Ooooh, I dunno, I might argue that vendors have their role in creating pentesters. ;-)
I like to think of a lot of vulnerability discovery and research as solving a puzzle. In the sense that this puzzle has so many far reaching implications makes it totally compelling to me. tqbf says "glorious", and I couldn't disagree.

[Edit] Or, how far down does the rabbit hole go?

Additionally, it is quite fascinating to me to compare the complexity of modern CPRUs with, say, a compiler.

> leveraging fundamental assumptions about high-performance CPU design.

I believe the generalized fix is to restore the entire CPU state after a mispredict. You’d either need to add an extra copy of the entire processor state (tens of megabits) for every simultaneous predict you support ($$$) or keep track of how to revert all changes and revert them one at a time ($, slow).

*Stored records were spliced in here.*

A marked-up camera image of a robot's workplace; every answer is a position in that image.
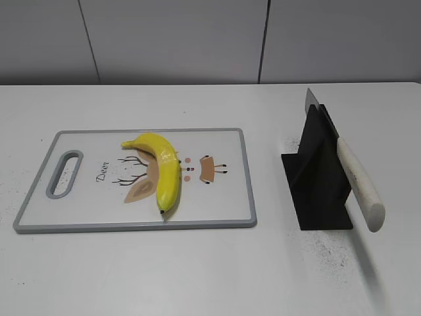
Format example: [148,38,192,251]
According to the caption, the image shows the white-handled cleaver knife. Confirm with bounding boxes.
[305,88,385,232]

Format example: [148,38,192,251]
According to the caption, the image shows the black knife stand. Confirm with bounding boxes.
[281,104,353,230]

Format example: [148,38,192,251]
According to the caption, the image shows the yellow plastic banana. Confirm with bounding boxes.
[121,133,181,215]

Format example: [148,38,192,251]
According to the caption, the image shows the white grey-rimmed cutting board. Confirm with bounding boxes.
[13,128,257,234]

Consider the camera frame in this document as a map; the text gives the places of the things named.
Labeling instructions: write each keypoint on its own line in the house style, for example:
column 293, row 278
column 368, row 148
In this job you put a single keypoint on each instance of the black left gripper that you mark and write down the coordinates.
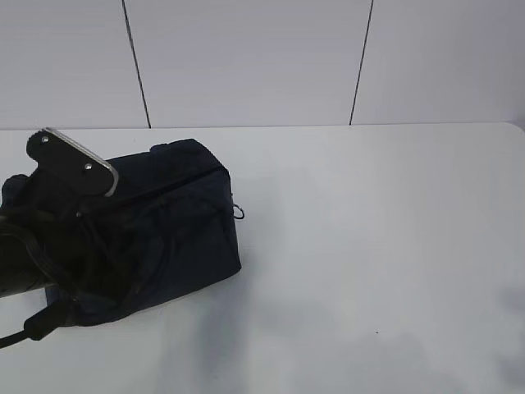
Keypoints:
column 68, row 251

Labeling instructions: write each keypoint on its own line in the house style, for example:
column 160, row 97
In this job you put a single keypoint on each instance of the dark blue lunch bag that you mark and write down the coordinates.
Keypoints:
column 181, row 228

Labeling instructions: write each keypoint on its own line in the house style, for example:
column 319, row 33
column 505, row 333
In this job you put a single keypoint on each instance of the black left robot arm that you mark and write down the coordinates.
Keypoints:
column 102, row 223

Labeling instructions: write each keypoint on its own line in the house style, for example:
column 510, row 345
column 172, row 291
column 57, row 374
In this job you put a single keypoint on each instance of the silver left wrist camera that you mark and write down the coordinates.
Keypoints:
column 68, row 177

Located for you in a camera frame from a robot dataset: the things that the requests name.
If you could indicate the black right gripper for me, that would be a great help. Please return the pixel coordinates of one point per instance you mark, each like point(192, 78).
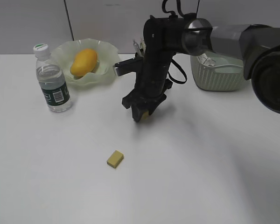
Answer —
point(138, 101)

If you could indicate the yellow eraser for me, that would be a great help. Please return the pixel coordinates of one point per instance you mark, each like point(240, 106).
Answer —
point(115, 159)
point(145, 115)

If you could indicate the grey click pen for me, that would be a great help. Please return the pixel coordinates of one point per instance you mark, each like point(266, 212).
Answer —
point(137, 48)

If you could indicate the yellow mango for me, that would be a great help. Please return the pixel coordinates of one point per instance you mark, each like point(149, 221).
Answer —
point(85, 61)

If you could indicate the white waste paper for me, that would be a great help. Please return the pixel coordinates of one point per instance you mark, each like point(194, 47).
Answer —
point(206, 61)

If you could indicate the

This is harder than it seems, because once cache is deleted you can't just un-delete it, you'd have to go back to memory and pull it again.

Only the "extra copy of processor state" thing is really viable. You have to have a speculative cache and buffer in reads that only get flushed to the main cache once they're confirmed to be valid, which is enormously complicated. This facility already exists for writes, but now it needs to exist for reads too.

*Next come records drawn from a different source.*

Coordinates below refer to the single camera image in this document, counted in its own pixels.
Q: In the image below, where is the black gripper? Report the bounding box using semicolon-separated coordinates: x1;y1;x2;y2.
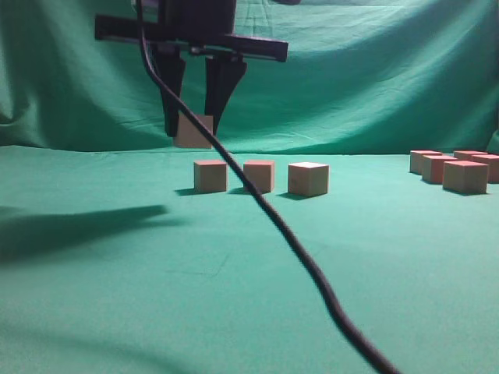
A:
94;1;288;137

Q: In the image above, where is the wooden cube placed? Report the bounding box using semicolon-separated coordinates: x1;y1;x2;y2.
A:
173;113;212;149
288;161;330;197
243;160;275;193
193;160;228;193

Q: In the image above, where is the wooden cube column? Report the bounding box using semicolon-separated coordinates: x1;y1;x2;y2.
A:
421;155;457;185
409;150;443;175
443;161;489;195
471;154;499;183
453;150;487;161

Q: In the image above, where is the green cloth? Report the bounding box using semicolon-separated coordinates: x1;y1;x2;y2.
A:
1;1;498;373

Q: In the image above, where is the black braided cable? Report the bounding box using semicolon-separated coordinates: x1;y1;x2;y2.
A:
134;0;402;374

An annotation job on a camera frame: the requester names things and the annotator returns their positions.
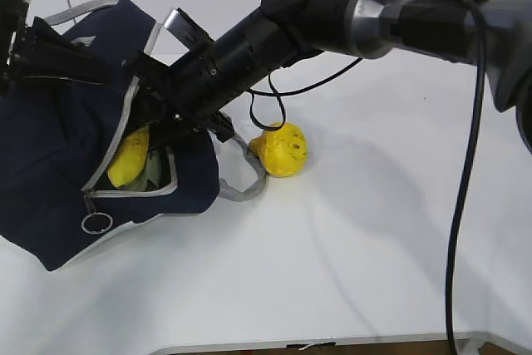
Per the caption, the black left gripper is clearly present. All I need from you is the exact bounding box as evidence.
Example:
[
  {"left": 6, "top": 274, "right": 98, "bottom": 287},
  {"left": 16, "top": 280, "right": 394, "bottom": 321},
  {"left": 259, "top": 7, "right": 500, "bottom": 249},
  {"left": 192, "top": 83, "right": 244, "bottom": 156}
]
[{"left": 1, "top": 0, "right": 113, "bottom": 96}]

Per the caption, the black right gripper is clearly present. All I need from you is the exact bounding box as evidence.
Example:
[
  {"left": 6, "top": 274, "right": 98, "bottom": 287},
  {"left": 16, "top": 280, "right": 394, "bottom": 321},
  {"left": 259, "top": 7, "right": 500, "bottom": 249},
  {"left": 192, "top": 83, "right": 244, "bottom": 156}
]
[{"left": 123, "top": 45, "right": 234, "bottom": 151}]

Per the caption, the yellow banana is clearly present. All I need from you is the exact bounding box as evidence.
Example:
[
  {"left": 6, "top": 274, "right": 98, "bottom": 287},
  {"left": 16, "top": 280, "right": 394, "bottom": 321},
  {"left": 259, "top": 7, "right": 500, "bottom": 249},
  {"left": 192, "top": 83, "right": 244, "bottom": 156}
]
[{"left": 106, "top": 126, "right": 150, "bottom": 188}]

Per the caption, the green lid glass container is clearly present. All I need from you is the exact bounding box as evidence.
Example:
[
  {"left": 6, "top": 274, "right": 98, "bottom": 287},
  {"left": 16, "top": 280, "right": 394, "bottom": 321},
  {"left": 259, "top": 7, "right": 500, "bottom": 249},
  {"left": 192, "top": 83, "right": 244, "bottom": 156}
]
[{"left": 122, "top": 150, "right": 171, "bottom": 192}]

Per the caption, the navy blue lunch bag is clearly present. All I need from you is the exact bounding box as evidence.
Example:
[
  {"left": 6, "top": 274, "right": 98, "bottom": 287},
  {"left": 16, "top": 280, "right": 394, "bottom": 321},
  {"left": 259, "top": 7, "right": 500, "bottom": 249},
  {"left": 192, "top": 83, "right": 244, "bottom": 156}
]
[{"left": 1, "top": 0, "right": 268, "bottom": 271}]

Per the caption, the yellow lemon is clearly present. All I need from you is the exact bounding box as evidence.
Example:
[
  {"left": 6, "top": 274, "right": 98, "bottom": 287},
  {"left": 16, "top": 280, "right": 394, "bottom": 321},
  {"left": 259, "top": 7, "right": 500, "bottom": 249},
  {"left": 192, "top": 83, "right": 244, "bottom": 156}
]
[{"left": 249, "top": 122, "right": 308, "bottom": 178}]

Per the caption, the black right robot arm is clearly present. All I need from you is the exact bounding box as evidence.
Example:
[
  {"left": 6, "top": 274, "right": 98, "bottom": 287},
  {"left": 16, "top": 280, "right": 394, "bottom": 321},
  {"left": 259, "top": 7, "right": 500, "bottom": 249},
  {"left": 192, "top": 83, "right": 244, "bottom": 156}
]
[{"left": 124, "top": 0, "right": 531, "bottom": 147}]

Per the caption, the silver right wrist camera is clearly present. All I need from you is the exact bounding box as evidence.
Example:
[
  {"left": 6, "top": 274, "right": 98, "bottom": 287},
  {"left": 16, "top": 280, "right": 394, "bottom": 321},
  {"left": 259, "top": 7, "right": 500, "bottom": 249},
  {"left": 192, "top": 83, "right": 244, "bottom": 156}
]
[{"left": 163, "top": 7, "right": 214, "bottom": 50}]

GP is absolutely correct that this is a fundamental assault on processor design as we know it, the speculative execution concept is going back to the drawing board for a major re-think.

I can’t help wondering what igodard’s day is like so far...
"I'm walking on sunshine..."
Wasn't Intel's transactional CPU Memory the solution, but it also failed to to bugs?

Sorry for quoting wikipedia, but I'm not at school, hah! [1]

'''' TSX provides two software interfaces for designating code regions for transactional execution. Hardware Lock Elision (HLE) is an instruction prefix-based interface designed to be backward compatible with processors without TSX support. Restricted Transactional Memory (RTM) is a new instruction set interface that provides greater flexibility for programmers.[13]

TSX enables optimistic execution of transactional code regions. The hardware monitors multiple threads for conflicting memory accesses, while aborting and rolling back transactions that cannot be successfully completed. Mechanisms are provided for software to detect and handle failed transactions.[13]

In other words, lock elision through transactional execution uses memory transactions as a fast path where possible, while the slow (fallback) path is still a normal lock. ''''

[1] https://en.wikipedia.org/wiki/Transactional_Synchronization_...

Wasn't Intel's transactional CPU Memory the solution, but it also failed to to bugs?